Supreme Court sets April hearing for Roundup preemption case
The US Supreme Court has set an April hearing in a closely watched case brought by Bayer that seeks to make the Environmental Protection Agency (EPA) the ultimate arbiter of warning labels on pesticides such as the company’s popular Roundup weed killer.
Bayer has said that getting a favorable ruling from the high court is key to quashing costly nationwide litigation brought by people claiming Roundup and other Bayer herbicides caused them to develop cancer.
The Supreme Court noted in a docket entry that a hearing on the case is scheduled for April 27.
Bayer has been fending off over 100,000 lawsuits since buying Monsanto in 2018 and so far has paid more than $11 billion in settlements and jury verdicts to tens of thousands of people suffering from non-Hodgkin’s lymphoma (NHL) they blame on exposure to Roundup and other Monsanto glyphosate-based herbicide brands. At the core of those lawsuits are claims that the company failed to warn users of the risk of cancer.

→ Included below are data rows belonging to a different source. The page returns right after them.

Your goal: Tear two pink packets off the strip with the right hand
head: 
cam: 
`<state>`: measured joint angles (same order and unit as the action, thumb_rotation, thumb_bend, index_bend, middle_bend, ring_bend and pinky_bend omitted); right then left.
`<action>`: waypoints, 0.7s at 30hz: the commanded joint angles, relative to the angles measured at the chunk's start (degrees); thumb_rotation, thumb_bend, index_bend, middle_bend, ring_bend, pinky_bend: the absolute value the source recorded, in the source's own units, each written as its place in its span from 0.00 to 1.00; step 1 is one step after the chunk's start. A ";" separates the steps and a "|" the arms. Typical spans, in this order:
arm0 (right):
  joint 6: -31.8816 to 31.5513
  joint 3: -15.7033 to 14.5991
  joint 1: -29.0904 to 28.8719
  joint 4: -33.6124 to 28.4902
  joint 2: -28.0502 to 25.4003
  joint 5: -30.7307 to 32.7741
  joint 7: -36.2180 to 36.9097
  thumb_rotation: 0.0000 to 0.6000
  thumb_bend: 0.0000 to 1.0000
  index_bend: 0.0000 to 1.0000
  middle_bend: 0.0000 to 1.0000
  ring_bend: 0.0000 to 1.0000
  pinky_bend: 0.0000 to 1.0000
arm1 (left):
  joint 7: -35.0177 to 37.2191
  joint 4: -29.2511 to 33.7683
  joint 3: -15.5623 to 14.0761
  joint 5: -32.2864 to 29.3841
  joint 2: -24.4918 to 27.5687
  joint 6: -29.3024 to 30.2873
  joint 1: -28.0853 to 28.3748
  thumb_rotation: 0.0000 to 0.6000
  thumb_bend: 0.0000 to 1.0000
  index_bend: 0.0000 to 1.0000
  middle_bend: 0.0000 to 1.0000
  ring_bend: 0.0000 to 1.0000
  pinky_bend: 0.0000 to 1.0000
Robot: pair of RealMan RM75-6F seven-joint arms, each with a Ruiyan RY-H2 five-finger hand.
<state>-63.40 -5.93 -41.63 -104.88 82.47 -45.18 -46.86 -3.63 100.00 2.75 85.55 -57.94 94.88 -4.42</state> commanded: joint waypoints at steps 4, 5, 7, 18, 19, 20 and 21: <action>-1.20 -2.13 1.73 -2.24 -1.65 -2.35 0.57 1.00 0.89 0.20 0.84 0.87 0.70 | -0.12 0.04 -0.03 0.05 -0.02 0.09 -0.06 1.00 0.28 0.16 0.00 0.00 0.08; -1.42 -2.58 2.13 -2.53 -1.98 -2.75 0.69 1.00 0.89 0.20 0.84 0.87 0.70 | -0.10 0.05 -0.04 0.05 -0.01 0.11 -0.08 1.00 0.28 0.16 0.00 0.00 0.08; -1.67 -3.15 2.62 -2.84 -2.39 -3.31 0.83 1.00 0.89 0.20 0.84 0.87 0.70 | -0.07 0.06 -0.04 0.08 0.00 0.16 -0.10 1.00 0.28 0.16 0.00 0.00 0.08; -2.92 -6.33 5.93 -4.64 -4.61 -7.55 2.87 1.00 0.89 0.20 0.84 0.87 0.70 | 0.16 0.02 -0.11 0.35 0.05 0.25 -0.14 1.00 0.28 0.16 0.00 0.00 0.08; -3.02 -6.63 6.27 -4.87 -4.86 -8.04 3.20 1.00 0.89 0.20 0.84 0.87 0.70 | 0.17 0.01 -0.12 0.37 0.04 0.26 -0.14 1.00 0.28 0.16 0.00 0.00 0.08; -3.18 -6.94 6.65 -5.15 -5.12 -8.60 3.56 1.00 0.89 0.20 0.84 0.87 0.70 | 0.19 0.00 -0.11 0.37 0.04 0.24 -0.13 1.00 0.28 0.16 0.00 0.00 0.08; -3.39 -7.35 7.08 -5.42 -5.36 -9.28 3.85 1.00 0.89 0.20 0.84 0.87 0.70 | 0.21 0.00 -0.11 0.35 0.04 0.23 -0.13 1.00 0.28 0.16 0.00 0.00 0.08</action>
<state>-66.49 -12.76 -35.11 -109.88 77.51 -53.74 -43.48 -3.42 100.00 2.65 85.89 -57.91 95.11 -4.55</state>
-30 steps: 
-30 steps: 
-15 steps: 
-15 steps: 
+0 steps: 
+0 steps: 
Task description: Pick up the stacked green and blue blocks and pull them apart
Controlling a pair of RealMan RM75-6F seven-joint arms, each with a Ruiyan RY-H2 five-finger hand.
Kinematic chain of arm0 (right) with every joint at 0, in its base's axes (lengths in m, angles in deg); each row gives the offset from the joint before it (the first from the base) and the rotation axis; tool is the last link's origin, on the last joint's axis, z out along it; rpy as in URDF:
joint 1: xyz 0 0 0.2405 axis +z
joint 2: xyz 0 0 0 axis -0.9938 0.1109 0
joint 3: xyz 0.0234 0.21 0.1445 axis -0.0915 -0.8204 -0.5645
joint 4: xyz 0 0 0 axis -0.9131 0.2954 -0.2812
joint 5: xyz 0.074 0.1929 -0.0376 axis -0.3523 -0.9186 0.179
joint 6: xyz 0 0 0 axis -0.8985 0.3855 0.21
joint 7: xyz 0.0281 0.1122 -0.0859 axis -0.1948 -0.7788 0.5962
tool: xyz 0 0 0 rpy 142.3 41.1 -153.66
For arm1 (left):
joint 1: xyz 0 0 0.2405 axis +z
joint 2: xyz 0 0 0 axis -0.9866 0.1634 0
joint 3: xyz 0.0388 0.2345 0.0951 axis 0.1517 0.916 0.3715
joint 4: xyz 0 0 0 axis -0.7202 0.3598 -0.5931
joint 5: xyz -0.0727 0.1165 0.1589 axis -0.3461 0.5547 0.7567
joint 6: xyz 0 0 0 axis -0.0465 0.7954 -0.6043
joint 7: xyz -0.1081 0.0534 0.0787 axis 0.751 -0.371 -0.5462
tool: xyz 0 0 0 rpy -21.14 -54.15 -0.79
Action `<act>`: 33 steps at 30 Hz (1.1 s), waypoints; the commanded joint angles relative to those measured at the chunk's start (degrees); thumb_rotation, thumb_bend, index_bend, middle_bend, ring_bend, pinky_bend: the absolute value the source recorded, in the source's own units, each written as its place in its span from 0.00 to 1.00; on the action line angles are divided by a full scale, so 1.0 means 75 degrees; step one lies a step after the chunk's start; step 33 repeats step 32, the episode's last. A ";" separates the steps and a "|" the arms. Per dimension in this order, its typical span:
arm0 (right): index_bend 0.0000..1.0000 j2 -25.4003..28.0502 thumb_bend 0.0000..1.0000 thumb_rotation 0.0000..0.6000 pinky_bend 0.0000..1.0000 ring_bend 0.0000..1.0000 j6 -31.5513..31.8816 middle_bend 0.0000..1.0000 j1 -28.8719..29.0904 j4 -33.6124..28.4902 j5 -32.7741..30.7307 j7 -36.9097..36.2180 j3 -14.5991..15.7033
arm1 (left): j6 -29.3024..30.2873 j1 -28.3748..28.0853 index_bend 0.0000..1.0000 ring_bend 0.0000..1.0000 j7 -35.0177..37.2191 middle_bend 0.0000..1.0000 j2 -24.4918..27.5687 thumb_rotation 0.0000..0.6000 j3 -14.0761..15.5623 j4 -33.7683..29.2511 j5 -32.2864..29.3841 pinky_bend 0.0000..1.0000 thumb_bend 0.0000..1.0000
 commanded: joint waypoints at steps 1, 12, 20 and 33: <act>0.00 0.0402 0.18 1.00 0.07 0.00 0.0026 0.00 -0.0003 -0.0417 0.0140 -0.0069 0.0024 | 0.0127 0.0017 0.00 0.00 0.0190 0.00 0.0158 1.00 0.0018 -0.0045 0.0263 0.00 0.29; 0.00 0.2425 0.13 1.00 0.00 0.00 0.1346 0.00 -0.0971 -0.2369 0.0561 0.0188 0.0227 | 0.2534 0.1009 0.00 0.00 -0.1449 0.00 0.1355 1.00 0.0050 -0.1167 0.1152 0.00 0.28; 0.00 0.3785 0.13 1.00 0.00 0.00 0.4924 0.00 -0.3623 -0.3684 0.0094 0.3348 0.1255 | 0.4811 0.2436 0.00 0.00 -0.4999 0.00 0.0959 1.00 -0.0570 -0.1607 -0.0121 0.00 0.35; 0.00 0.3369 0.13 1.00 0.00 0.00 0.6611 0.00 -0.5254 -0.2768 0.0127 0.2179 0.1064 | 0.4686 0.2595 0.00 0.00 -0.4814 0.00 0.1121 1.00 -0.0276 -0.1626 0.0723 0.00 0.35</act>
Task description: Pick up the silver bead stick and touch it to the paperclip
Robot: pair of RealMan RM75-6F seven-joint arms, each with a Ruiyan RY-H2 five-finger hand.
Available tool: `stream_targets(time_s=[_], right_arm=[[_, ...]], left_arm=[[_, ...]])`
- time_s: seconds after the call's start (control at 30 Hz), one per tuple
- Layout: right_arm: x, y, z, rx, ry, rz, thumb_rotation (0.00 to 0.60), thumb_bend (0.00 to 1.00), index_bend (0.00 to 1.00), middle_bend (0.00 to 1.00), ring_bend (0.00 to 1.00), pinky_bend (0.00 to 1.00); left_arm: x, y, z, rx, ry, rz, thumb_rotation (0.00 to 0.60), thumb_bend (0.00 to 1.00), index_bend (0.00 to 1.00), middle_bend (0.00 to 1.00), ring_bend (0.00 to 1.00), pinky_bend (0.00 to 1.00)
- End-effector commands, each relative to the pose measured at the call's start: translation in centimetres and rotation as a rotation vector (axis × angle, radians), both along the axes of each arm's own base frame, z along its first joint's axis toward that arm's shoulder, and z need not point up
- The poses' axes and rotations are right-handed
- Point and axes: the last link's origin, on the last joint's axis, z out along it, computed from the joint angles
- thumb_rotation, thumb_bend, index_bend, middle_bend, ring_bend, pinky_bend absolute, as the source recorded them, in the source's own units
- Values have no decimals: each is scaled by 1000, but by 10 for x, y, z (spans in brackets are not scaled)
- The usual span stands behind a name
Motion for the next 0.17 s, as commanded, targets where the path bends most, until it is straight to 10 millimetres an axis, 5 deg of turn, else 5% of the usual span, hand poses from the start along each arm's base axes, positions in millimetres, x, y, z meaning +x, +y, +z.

Bayer maintains its glyphosate herbicides do not cause cancer and argues that the Federal Insecticide, Fungicide, and Rodenticide Act (FIFRA) which governs the registration, distribution, sale, and use of pesticides in the United States, preempts failure-to-warn claims against the company. Because the Environmental Protection Agency (EPA) has approved labels with no cancer warning, failure-to-warn lawsuits should be barred, the company maintains.
The Trump administration is siding with Bayer on the issue, and encouraged the Supreme Court to hear the case.
Multiple courts have rejected Bayer’s argument, including two appellate courts, ruling that FIFRA does not preempt failure-to-warn claims, though one appellate court – the Third Circuit Court of Appeals- found in favor of Bayer.
The Roundup litigation began in 2015 after the International Agency for Research on Cancer, an arm of the World Health Organization, reviewed years of independent research on glyphosate and Roundup, and found the weed killer to be a “probable human carcinogen.”
Alongside its path through the courts, Bayer has also been pushing for new state and federal legislation that would effectively preempt lawsuits based on failure-to-warn claims.